Tuesday, June 30, 2009

Some Service Suggestions.

Serve: To do services or duties for; give service to; aid; assist; help: as, he served his country as a great statesman.


Yeah, that's the ticket. I'll serve as long as I can do it as a great something. I don't want to serve in a mundane fashion, helping someone unimportant as a humble and invisible servant, not receiving any praise or money or sexual favors. I'm always a little suspicious of the "great statesman as a servant" theme. I see men and women on TV, with their names in the paper, getting a lot of attention and public acclaim to be great servants, then leaving their service to the people of this great land to take a highly paid consultancy lobbying the people they just left. Not exactly the master washing the feet of the disciple.

SuperK and I were talking last night about how we can be of service to others. We aren't going to actually do anything, of course -- we're just going to talk about it, terribly impressed with our theoretical selflessness. We hypothesize it will be easier to do without the time constraints of a job, which is kind of true but also a convenient excuse for not being of service. She mentioned a friend who started to volunteer once he retired.

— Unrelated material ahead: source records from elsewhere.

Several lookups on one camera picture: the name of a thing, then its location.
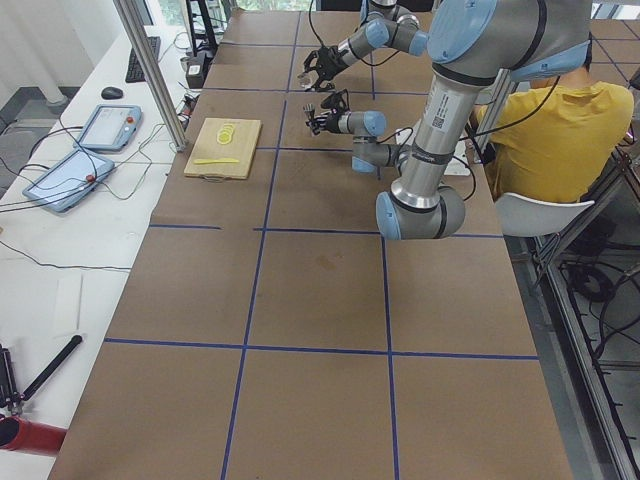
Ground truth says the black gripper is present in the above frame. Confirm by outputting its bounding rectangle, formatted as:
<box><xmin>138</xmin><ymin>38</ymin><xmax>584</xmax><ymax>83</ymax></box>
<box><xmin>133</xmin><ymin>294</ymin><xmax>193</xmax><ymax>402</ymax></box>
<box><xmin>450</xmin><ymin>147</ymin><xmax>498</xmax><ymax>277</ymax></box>
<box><xmin>303</xmin><ymin>45</ymin><xmax>345</xmax><ymax>92</ymax></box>
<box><xmin>306</xmin><ymin>112</ymin><xmax>341</xmax><ymax>136</ymax></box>

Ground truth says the steel double jigger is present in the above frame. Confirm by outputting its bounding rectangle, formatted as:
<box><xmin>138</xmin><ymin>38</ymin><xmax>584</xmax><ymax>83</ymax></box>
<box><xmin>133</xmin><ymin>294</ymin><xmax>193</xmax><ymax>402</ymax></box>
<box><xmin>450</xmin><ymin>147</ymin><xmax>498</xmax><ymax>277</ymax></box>
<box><xmin>303</xmin><ymin>103</ymin><xmax>321</xmax><ymax>136</ymax></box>

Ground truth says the clear shot glass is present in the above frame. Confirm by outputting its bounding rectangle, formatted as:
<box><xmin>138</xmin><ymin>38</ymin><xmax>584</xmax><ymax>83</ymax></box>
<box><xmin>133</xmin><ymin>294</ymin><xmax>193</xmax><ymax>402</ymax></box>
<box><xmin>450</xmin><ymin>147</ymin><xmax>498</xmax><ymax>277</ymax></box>
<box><xmin>297</xmin><ymin>73</ymin><xmax>313</xmax><ymax>90</ymax></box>

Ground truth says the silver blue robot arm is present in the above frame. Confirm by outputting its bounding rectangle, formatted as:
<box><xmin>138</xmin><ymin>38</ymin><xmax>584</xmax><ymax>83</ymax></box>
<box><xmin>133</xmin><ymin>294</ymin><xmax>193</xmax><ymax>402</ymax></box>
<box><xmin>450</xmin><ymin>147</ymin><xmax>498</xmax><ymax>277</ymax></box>
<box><xmin>298</xmin><ymin>1</ymin><xmax>428</xmax><ymax>92</ymax></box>
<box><xmin>300</xmin><ymin>1</ymin><xmax>591</xmax><ymax>240</ymax></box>

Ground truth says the bamboo cutting board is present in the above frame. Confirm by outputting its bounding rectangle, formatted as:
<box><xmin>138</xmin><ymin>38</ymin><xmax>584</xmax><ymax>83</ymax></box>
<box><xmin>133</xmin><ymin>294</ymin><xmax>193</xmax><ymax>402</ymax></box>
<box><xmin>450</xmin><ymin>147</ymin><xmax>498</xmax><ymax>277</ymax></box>
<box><xmin>184</xmin><ymin>118</ymin><xmax>262</xmax><ymax>180</ymax></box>

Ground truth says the yellow plastic knife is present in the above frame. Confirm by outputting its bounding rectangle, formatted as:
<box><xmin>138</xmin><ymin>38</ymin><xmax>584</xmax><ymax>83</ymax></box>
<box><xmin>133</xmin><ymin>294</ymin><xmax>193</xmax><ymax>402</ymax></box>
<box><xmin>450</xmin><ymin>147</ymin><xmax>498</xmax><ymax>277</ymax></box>
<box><xmin>193</xmin><ymin>157</ymin><xmax>240</xmax><ymax>165</ymax></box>

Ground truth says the black small computer box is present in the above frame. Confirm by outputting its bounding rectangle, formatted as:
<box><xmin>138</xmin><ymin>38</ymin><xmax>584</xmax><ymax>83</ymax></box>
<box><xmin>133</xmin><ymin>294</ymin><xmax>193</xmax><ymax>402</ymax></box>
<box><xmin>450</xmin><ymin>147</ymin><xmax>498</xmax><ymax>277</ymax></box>
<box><xmin>184</xmin><ymin>51</ymin><xmax>211</xmax><ymax>89</ymax></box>

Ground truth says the black keyboard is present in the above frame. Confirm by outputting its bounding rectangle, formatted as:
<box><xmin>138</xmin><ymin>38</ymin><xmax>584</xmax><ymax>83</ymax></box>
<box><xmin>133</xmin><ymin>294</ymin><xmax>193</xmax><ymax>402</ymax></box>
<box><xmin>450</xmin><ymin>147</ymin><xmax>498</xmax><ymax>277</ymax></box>
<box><xmin>124</xmin><ymin>35</ymin><xmax>162</xmax><ymax>84</ymax></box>

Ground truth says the teach pendant far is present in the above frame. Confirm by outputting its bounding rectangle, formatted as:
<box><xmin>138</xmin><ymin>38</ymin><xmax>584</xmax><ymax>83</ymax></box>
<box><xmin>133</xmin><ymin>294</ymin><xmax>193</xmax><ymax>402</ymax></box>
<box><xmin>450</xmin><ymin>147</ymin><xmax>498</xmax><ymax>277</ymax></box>
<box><xmin>76</xmin><ymin>104</ymin><xmax>142</xmax><ymax>153</ymax></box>

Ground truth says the teach pendant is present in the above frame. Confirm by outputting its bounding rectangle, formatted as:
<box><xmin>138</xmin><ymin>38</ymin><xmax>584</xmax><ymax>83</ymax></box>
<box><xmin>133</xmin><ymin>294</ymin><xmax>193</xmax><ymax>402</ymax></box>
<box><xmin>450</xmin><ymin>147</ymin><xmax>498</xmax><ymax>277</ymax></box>
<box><xmin>76</xmin><ymin>104</ymin><xmax>142</xmax><ymax>153</ymax></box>
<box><xmin>23</xmin><ymin>148</ymin><xmax>115</xmax><ymax>214</ymax></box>

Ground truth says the black computer mouse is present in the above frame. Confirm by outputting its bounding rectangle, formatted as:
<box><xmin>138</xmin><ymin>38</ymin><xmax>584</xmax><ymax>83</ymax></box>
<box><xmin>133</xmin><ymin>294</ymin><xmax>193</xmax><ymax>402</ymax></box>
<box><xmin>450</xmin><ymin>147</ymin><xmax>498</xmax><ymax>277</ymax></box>
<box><xmin>101</xmin><ymin>86</ymin><xmax>124</xmax><ymax>100</ymax></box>

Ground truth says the grey office chair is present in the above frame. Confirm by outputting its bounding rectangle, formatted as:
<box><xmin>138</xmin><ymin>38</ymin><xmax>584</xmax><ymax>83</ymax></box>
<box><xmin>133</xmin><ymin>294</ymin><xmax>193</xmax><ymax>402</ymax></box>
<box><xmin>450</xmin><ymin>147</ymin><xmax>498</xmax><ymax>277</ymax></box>
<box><xmin>495</xmin><ymin>193</ymin><xmax>595</xmax><ymax>237</ymax></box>

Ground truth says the person in yellow shirt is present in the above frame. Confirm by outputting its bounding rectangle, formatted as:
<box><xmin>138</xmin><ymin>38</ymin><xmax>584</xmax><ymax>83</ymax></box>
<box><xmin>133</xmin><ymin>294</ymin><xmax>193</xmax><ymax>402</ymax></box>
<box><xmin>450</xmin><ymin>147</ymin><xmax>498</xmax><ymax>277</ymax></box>
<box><xmin>485</xmin><ymin>47</ymin><xmax>634</xmax><ymax>203</ymax></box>

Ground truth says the teach pendant near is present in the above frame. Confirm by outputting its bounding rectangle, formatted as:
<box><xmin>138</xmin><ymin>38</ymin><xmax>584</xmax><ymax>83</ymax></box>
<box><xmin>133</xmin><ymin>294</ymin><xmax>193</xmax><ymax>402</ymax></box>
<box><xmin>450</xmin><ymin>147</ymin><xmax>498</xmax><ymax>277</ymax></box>
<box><xmin>23</xmin><ymin>148</ymin><xmax>115</xmax><ymax>214</ymax></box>

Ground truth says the black tripod tool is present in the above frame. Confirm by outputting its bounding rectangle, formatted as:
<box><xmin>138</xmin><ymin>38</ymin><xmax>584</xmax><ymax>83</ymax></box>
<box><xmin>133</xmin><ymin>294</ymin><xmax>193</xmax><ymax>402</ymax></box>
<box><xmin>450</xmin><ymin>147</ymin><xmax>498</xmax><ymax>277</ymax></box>
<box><xmin>0</xmin><ymin>333</ymin><xmax>83</xmax><ymax>414</ymax></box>

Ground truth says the red cylinder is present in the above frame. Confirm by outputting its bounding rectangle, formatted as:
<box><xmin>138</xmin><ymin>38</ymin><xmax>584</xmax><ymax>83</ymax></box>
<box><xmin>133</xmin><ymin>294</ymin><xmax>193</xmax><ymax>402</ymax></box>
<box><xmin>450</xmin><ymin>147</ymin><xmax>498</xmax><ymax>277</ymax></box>
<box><xmin>1</xmin><ymin>417</ymin><xmax>67</xmax><ymax>456</ymax></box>

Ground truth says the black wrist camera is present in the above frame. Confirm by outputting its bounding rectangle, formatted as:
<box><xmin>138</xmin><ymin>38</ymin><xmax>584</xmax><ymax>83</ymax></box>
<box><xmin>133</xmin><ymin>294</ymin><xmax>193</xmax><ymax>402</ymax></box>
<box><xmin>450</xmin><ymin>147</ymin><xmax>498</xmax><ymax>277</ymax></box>
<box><xmin>321</xmin><ymin>89</ymin><xmax>350</xmax><ymax>113</ymax></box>

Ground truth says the aluminium frame post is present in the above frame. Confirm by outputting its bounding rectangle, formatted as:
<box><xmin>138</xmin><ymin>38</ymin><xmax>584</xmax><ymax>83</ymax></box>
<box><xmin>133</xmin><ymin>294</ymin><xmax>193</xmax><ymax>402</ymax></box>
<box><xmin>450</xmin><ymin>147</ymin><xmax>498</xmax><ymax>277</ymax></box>
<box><xmin>113</xmin><ymin>0</ymin><xmax>187</xmax><ymax>152</ymax></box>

"Yeah, Ricardo went downtown and volunteered to read for the blind," she said.


"Read for the blind? What does that mean?" I asked. "Do you mean he read to the blind?"

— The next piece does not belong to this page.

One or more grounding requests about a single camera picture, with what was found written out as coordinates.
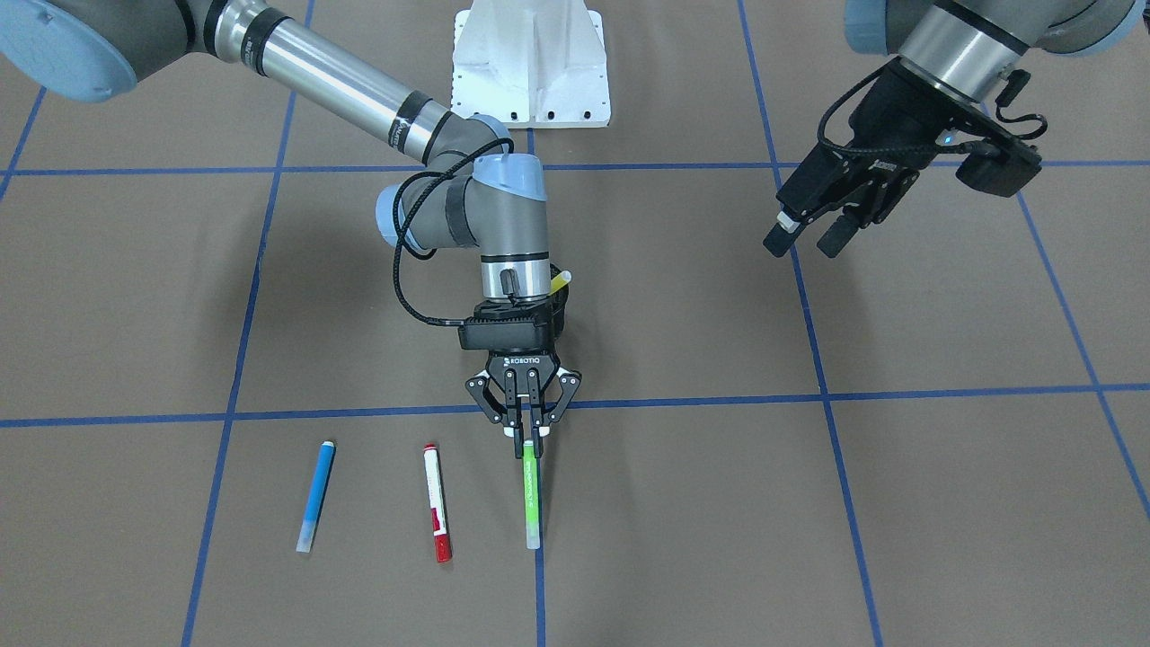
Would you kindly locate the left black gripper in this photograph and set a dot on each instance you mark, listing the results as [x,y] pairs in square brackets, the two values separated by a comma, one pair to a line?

"You are such a jerk," she said.


"It sounds like he is substitute reading for the blind," I replied. "It sounds like maybe the blind are tired or pissed off and don't want to read so he's stepping in and reading for them."

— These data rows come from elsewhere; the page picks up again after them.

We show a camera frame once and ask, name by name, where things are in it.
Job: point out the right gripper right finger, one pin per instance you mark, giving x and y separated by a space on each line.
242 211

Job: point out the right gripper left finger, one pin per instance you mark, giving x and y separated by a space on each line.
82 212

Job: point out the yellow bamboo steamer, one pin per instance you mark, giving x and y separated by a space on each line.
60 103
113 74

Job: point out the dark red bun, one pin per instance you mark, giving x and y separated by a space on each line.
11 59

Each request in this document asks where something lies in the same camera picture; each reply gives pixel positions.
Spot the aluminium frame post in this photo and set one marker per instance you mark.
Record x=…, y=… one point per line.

"I thought the blind had Braille," I continued, making my situation steadily worse. "Are the blind even there when he's reading for them? I don't see why they would have to be there. Maybe they could go do something important. Maybe Ricardo could just stay at home and read for them there."


"Shut up," SuperK said. "I'm trying to read the travel section of the New York Times."

I thought about it for a minute. "Maybe you and I could volunteer to hear for the deaf. Maybe we could smell for anyone who has lost the ability to smell. The possibilities are endless. I think we're really getting somewhere!" I shouted.

It was at that point that I noticed I was alone in the room.

This is going to be a little trickier than I thought.